Many philosophers question Dennett's immediate rejection of dualism (dismissing it after only a few pages of argument in Consciousness Explained), pointing to a variety of reasons that people often find dualism to be a compelling view (see arguments for dualism).

To proponents of dualism, mental events have a certain subjective quality to them, whereas physical events obviously do not. That is, for example, what a burned finger feels like, what sky blue looks like, what nice music sounds like, and so on.
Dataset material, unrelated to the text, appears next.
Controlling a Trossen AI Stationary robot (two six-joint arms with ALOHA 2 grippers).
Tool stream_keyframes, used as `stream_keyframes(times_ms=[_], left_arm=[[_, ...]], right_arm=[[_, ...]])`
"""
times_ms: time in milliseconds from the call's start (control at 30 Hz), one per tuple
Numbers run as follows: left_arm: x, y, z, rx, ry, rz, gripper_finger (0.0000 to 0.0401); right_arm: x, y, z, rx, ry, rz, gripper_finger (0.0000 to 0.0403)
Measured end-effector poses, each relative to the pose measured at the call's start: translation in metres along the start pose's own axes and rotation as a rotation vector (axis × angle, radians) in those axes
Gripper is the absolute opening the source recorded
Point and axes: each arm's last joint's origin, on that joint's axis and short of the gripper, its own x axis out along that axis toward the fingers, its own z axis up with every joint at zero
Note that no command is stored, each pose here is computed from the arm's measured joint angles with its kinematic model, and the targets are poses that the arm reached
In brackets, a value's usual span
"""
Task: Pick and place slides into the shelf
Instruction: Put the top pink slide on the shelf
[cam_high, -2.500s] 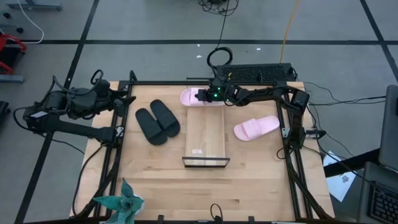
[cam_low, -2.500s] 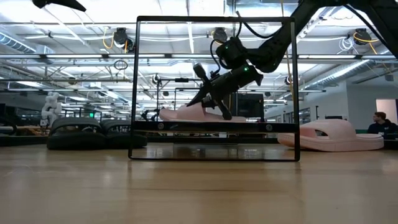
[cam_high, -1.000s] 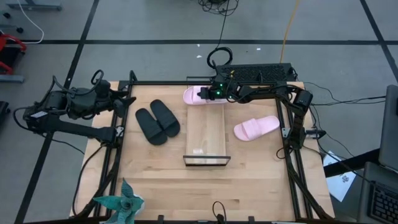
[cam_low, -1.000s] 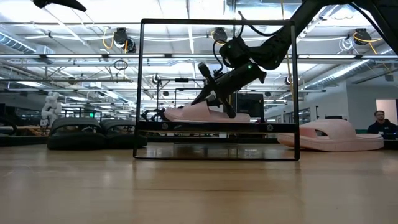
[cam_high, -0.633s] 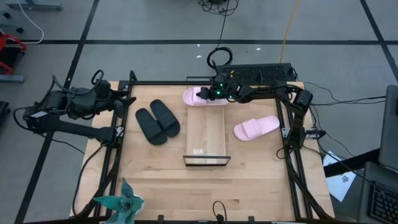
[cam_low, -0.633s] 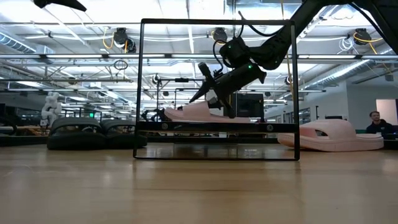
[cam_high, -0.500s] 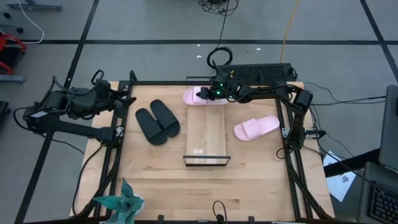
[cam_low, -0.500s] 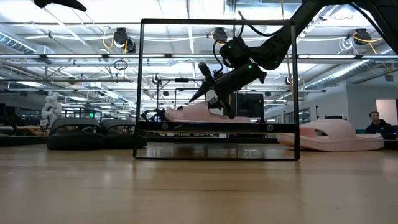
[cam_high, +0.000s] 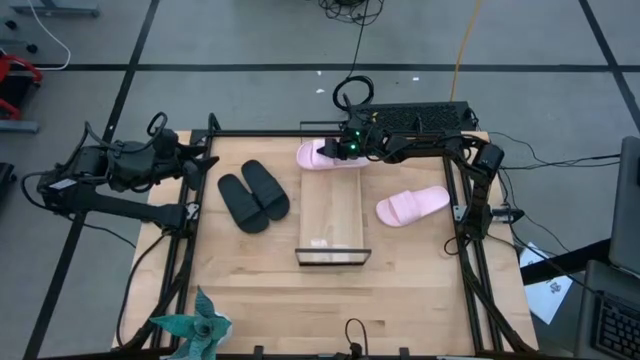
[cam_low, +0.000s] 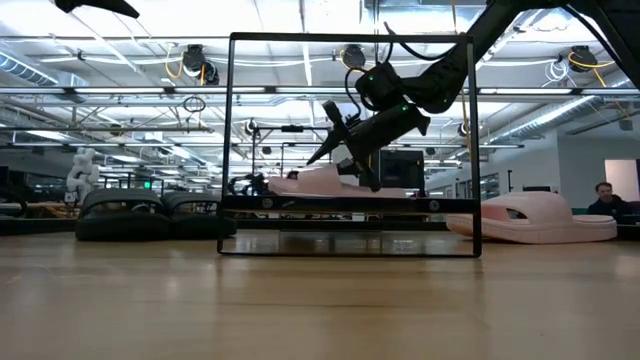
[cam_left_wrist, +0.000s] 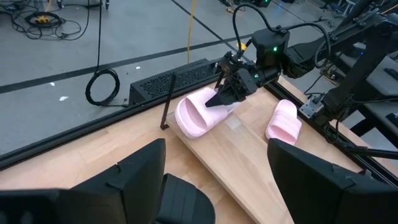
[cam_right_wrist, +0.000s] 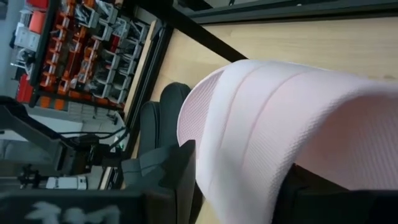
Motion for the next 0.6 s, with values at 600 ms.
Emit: stream_keyframes(times_ms=[600], left_arm=[[0.021,-0.015,-0.002,0.061,0.063,0.036,0.0285]], right_arm=[[0.001,0.0,-0.005,0.067,0.031,-0.016,0.0128]])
There is something that it's like to feel pain, to see a familiar shade of blue, and so on; These sensations independent of behavior are known as qualia, and the philosophical problem posed by their alleged existence is called the hard problem of consciousness by Chalmers.[9]

Dualists argue that Dennett does not explain these phenomena, so much as ignore them. Indeed, the title of Dennett's book Consciousness Explained is often lampooned by critics, who call the book Consciousness Explained Away or even Consciousness Ignored.

Replies from Cartesian materialists

Some philosophers have actively accepted the moniker of Cartesian Materialists, and are not convinced by Dennett's arguments.

O'Brien and Opie (1999) embrace Cartesian materialism, arguing against Dennett's claim that the onset of phenomenal experience in the brain cannot in principle be precisely determined, and offering what they consider to be a way to accommodate Phi phenomenon within the Cartesian materialist paradigm.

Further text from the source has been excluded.